/---

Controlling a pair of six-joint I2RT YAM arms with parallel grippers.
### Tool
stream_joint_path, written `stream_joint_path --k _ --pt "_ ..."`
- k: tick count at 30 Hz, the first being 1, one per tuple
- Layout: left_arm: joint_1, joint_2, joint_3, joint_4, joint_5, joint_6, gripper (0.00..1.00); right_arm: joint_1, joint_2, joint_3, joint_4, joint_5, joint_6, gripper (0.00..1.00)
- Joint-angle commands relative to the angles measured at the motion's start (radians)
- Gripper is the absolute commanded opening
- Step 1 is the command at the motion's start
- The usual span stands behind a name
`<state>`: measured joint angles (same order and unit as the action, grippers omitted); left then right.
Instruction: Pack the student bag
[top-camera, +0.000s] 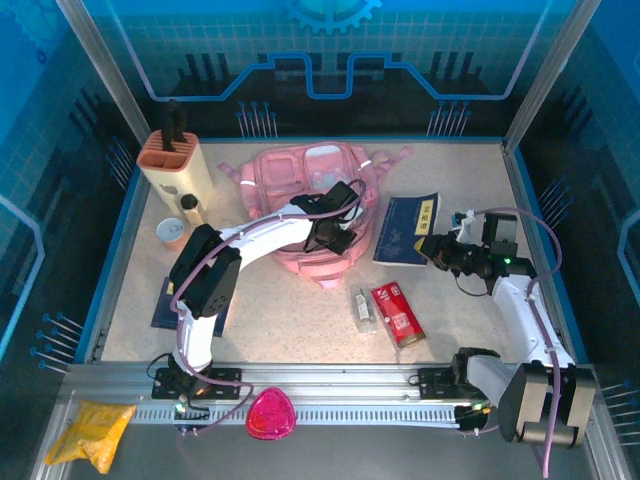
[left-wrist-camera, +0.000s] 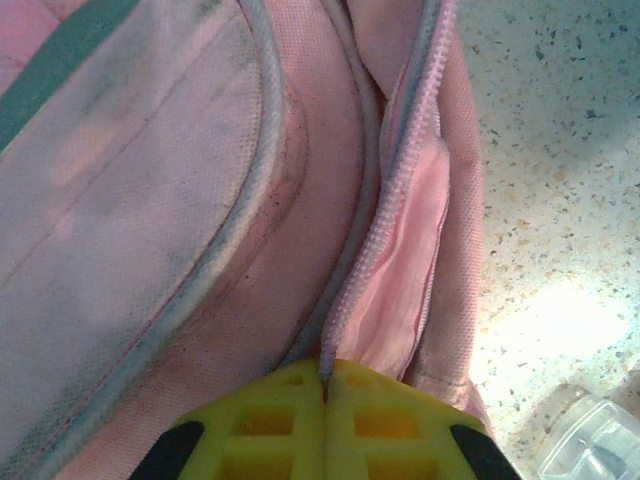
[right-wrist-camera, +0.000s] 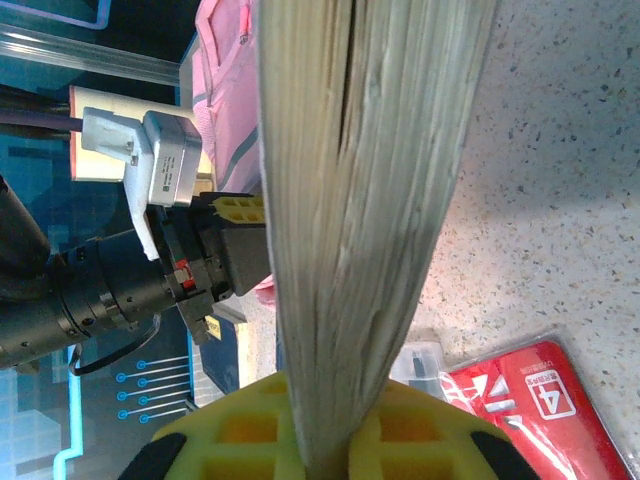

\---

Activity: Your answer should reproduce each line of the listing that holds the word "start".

Task response:
- Joint-angle commands relative to the angles measured at the motion's start (radians)
- Step 1 is the command at the motion's start

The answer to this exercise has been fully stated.